To recover quickly, you can delete the specific instance that is experiencing problems so it can be replaced with a clean, better performing vm.
What can cause one of my Azure instances to have poor performance?
It can be any number of things, including:
- The physical host, VM, or associated hardware experience a failure.
- Application memory leaks create a persistent low memory condition.
- The application enters a high CPU loop.
- Data corruption on the temporary instance storage.
- Azure's own WaIISHost.exe or WaAppAgent.exe host processes encounter a bug, causing your role to fail or be frequently restarted.
If you've been running applications in Azure, you have experienced some of not all of these problems.
How do I identify the instance that needs to be deleted?
You may be alerted to this because Azure will report the instance as unhealthy. However, in the majority of cases, your server and application monitoring software will be the one to identify an increase of errors or lower performance from the affected instance.
If you are using LeanSentry, it will automatically identify if one of your instances experiences overload or poor performance.

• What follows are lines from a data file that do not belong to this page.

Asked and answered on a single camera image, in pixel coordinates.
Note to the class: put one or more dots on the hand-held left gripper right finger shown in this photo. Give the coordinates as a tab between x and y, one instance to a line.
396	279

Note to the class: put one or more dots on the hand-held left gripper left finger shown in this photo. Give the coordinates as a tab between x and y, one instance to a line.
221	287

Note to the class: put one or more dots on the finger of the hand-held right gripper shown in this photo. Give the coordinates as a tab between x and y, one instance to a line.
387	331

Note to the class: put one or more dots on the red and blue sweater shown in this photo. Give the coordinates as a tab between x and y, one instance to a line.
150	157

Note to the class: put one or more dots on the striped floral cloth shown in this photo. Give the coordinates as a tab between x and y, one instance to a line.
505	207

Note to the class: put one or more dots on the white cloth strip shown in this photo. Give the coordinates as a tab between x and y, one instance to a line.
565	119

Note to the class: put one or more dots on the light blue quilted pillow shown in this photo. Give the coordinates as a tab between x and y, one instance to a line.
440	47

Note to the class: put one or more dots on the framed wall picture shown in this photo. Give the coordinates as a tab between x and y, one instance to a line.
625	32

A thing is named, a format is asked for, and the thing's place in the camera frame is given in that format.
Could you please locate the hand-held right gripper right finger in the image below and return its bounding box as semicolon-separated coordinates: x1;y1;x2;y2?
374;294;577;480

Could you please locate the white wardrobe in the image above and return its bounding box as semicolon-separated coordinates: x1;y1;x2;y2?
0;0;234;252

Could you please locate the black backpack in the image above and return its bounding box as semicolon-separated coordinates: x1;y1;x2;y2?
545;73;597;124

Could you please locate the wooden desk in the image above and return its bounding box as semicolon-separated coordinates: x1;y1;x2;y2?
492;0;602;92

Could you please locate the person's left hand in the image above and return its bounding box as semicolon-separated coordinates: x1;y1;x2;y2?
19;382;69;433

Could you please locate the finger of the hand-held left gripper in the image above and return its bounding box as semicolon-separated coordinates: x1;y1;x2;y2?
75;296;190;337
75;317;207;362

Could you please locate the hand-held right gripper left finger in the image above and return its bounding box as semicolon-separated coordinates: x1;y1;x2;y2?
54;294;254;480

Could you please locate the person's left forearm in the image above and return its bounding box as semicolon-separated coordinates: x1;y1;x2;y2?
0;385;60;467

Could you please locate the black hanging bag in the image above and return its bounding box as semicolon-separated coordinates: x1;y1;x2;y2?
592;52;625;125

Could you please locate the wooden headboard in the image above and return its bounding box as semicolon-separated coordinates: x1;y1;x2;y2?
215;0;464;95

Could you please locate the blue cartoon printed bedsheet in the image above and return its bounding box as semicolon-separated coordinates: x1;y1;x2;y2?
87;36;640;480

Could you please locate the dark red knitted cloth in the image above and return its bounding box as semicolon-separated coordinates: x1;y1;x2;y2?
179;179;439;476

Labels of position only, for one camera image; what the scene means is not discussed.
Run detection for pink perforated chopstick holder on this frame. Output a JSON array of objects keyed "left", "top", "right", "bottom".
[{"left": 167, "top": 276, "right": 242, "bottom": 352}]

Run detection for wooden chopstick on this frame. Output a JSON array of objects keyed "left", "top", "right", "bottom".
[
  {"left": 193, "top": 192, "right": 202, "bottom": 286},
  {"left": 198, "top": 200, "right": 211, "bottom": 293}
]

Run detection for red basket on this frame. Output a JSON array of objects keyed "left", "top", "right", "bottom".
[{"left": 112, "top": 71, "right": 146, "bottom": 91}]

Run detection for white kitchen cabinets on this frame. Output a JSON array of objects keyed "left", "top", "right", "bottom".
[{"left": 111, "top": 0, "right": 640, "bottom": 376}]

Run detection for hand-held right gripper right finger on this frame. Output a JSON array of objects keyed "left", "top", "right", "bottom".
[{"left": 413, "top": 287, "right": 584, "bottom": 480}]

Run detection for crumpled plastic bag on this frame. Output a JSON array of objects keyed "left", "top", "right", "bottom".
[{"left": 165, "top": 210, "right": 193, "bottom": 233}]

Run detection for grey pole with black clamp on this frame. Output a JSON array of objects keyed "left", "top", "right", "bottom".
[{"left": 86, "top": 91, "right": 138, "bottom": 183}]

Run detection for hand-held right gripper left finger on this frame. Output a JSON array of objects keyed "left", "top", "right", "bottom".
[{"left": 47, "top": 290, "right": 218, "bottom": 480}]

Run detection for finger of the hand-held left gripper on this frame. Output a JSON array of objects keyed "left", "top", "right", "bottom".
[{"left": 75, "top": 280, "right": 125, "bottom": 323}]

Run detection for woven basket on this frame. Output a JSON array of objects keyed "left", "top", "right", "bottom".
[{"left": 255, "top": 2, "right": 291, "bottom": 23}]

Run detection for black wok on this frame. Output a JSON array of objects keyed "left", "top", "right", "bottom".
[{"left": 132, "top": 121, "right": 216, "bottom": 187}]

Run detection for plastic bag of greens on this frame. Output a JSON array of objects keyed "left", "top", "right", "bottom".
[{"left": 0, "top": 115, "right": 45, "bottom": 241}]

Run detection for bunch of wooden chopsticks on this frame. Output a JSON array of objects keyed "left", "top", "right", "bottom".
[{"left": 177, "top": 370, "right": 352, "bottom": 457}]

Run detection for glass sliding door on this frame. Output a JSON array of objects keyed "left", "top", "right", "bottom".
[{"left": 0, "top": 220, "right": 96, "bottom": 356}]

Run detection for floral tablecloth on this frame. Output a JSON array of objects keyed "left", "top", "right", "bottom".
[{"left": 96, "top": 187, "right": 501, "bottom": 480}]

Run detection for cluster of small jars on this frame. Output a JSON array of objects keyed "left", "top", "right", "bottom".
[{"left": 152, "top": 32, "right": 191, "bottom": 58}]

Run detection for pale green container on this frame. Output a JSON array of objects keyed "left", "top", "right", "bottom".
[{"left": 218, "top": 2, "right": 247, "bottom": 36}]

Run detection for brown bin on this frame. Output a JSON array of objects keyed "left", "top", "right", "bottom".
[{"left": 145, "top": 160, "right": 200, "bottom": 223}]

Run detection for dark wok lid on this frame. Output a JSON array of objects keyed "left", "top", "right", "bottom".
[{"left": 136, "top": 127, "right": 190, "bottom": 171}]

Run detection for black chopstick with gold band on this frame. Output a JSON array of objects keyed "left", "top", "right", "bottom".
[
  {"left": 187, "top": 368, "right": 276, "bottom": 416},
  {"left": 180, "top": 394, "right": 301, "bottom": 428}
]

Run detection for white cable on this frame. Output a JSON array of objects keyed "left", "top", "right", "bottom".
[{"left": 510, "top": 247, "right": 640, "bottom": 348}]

How do I delete the bad instance?
In the past, Azure compute services did not allow you to retire a specific instance. Instead, you'd need to either perform a VIP swap, or scale down your environment, removing each instance starting with the last until your affected instance is removed.
Both of those approaches were unworkable for production applications because of the impact to the running instances.

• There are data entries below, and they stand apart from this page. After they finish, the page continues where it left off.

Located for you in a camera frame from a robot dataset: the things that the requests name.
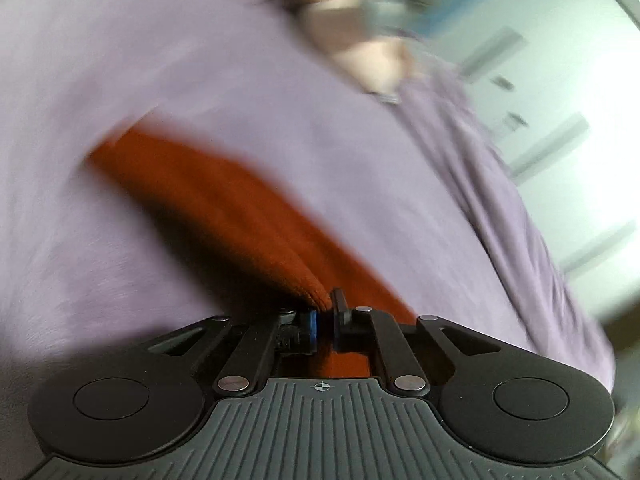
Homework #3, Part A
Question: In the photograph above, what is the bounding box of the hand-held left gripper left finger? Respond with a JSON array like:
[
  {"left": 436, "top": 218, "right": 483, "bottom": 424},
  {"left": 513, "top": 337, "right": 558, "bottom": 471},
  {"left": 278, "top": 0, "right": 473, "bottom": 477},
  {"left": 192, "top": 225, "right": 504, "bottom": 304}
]
[{"left": 145, "top": 308, "right": 321, "bottom": 396}]

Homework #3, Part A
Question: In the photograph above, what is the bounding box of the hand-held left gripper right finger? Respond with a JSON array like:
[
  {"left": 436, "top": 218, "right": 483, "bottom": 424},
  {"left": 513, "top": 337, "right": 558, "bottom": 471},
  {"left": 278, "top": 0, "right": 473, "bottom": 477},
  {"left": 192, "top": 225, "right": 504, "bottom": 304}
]
[{"left": 330, "top": 288, "right": 502, "bottom": 396}]

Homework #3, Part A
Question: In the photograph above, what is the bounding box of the red knit garment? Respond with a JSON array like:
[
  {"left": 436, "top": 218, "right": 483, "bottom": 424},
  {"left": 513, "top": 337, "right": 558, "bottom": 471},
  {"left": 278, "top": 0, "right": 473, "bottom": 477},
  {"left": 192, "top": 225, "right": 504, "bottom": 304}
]
[{"left": 85, "top": 119, "right": 426, "bottom": 378}]

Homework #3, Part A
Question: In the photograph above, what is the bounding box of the purple plush blanket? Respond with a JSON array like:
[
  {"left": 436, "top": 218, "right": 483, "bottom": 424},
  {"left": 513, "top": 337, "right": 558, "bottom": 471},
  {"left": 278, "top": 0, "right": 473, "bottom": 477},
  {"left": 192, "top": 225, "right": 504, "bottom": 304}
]
[{"left": 0, "top": 0, "right": 617, "bottom": 411}]

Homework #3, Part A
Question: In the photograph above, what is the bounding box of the beige plush toy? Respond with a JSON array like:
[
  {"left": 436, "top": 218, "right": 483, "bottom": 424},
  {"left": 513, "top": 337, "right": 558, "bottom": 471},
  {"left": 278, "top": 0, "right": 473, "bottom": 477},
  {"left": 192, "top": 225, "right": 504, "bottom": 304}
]
[{"left": 277, "top": 0, "right": 418, "bottom": 97}]

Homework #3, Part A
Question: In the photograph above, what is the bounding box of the white wardrobe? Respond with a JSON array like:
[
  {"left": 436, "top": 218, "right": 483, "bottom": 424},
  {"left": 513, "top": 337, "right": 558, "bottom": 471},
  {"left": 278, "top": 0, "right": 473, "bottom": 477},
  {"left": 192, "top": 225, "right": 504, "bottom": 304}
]
[{"left": 425, "top": 0, "right": 640, "bottom": 326}]

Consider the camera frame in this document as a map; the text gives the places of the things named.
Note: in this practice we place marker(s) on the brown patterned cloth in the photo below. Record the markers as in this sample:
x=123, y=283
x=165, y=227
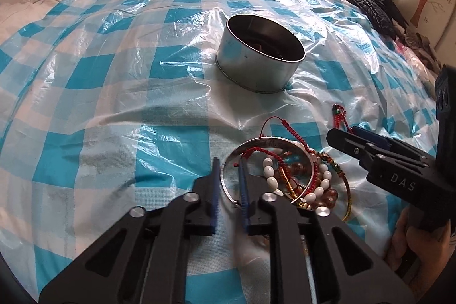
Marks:
x=416, y=44

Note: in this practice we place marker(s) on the person's right hand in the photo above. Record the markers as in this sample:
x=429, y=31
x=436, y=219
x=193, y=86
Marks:
x=402, y=240

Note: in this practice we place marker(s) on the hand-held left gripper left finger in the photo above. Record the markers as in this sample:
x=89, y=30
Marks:
x=215, y=190

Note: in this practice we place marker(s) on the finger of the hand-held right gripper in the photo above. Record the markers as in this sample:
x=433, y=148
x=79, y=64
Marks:
x=345, y=142
x=370, y=137

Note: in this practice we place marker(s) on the silver bangle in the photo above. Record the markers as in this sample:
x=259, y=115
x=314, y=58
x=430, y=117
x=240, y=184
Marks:
x=270, y=140

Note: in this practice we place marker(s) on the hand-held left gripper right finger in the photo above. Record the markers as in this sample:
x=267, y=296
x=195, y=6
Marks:
x=243, y=190

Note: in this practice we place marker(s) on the blue white checkered plastic sheet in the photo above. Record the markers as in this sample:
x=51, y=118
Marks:
x=107, y=76

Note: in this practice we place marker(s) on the black plastic bag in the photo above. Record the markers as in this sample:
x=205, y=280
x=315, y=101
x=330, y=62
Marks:
x=370, y=5

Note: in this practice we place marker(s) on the round metal tin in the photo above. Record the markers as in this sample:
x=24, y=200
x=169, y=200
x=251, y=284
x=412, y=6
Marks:
x=249, y=65

Thankfully (and in part due to our feedback), Azure recently released an API to allow specific instances to be removed. We wrote a small tool to do this for our own environment.
1. Download the tool: AzureDeleteInstance.zip.
2. To use:
AzureDeleteInstance.exe [subscriptionId] [serviceName] [instanceToDelete] [certificateThumbprint]
For example:
AzureDeleteInstance.exe "F9D7C942-214C-479A-93A0-578C583B9F0D" "leansentrystorageendpoint" "LeanSentry.StorageEndpoint_IN_17" "AAAAAABBBBBBBCCCCCDDDDEFFFFFFFFFFFF01234"
You can find the subscription id, service name, and instance name in your Azure management portal.
NOTE: Finding the management certificate: Click Settings > Management Certificates to find your Azure management certificate. Make sure that certificate is installed on your machine in order to authenticate successfully.
Conclusion
Don't assume that ever instance will perform the same. It's a good idea to monitor the health and performance levels of your cloud instances so you can identify poorly performing ones.
If you do find that one of your instances is performing poorly, use the included tool to remove it and scale up again to replace the removed instance with a fresh one.